Zemaria Pinto
Máscara lírica e dor estética
O termo “máscara lírica” pretende romper
com a relação autor-eu lírico: nos poemas expressionistas, o poeta-autor
Augusto dos Anjos dá lugar a uma personagem (persona – máscara), para se expressar como tal, na sua inteireza e
integralidade de máscara, sem nenhum vínculo físico com o poeta-autor, embora
às vezes descreva-se fisicamente como o próprio e até use o seu prenome. A esse
poeta-autor Hugo Friedrich chama de “eu empírico”, num contraponto ao eu lírico
(1991, p. 37). A máscara lírica é, portanto, resultante do embate entre o eu
empírico e o eu lírico, irrompendo como um desdobramento do segundo – é outro
eu lírico, muito diferente do primeiro e, principalmente, do eu empírico. Este,
entretanto, mantém o controle do processo criativo, pois a máscara lírica é um
ato deliberado de criação do poeta-autor.

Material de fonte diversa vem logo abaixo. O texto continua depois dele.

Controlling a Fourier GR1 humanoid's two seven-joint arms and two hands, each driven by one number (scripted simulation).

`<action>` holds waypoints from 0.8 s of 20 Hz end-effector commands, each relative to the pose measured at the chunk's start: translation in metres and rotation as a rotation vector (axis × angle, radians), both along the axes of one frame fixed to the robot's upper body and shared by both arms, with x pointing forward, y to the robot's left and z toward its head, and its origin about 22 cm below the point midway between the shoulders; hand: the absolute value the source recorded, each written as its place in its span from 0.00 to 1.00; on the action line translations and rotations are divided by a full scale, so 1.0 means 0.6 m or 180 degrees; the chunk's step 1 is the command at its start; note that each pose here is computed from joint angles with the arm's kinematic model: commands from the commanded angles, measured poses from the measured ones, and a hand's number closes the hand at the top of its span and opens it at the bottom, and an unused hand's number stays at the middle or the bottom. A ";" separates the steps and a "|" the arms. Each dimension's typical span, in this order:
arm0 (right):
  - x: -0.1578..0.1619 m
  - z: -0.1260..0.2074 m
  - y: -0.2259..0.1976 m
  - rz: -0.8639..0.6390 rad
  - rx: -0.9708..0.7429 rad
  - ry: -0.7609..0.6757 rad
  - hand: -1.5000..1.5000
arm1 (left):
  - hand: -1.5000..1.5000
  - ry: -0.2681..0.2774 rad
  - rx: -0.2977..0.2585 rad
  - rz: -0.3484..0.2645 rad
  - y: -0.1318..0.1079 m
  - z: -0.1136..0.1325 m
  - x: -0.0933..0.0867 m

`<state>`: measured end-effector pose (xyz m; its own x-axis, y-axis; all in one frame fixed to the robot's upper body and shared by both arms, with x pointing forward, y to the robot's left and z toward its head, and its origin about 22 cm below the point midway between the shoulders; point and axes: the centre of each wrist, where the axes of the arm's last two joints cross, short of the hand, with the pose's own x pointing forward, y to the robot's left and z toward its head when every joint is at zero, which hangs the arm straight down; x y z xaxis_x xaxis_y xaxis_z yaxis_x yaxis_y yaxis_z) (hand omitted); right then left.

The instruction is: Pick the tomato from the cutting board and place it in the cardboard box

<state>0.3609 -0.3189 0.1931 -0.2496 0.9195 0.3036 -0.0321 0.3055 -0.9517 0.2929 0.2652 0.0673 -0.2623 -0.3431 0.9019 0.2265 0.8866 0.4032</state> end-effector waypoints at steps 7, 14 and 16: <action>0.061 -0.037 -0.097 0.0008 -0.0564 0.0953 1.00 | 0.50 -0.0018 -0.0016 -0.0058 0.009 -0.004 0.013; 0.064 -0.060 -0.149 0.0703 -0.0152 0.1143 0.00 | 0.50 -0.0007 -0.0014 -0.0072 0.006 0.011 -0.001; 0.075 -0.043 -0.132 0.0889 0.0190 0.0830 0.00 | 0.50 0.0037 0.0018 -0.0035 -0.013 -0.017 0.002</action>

No caso de Augusto dos Anjos, podemos
dizer que o eu empírico é o próprio poeta-autor, manifestando-se por si mesmo,
em poemas como os dois primeiros sonetos ao pai ou o sentimental “Ricordanza della mia gioventú”. O eu
lírico, por sua vez, é uma personagem do autor, que se manifesta com
equilíbrio, porém com um sentimento de evasão, sempre melancólico; é o caso de
poemas da segunda fase, como “Uma noite no Cairo”, “A ilha de Cipango” e o
encantador “Vandalismo”. A máscara lírica, por fim, é uma segunda personagem,
capaz de se expressar de uma forma totalmente diversa de ambos, característica
dos poemas expressionistas de Augusto dos Anjos.
A “dor estética” é o conceito que
orienta a máscara lírica, definido no poema de abertura do Eu, “Monólogo de uma sombra”. Essa dor estética tem desdobramentos
e exigências: a desindividualização ou anulação do eu; a negação do sentimento
amoroso; o repúdio a qualquer forma de prazer. A melhor definição para a “dor
estética” seria fornecida por Fernando Pessoa no seu conhecido paradoxo sobre o
“fingimento” do poeta: é a dor forjada com arte, a dor “fingida” – não
necessariamente sentida. Esse fingimento é um véu sobre a máscara lírica.
A dor estética tem um fundamento
ideológico na filosofia de Schopenhauer e no budismo. Para melhor entendermos
o conceito, podemos simplificar o pensamento
de Schopenhauer da seguinte forma : a vida do homem oscila entre
o sofrimento e o tédio ; o prazer
é apenas uma cessação
provisória do sofrimento. Schopenhauer só vê saída para o homem na contemplação
estética , na prática
ética da justiça
e da caridade e na vida
ascética , longe
dos prazeres mundanos (PADOVANI;
CASTAGNOLA, 1990, p. 394-398). A doutrina
budista, neste ponto, não difere muito de Schopenhauer, podendo ser resumida da seguinte
forma : a vida
é sofrimento; a causa do sofrimento é o desejo ; é preciso
suprimir o desejo para
acabar com o
sofrimento. O ideal budista
é o Nirvana , estágio
de não-sofrimento atingido somente pelos iluminados (PADOVANI; CASTAGNOLA, 1990, p. 76-82).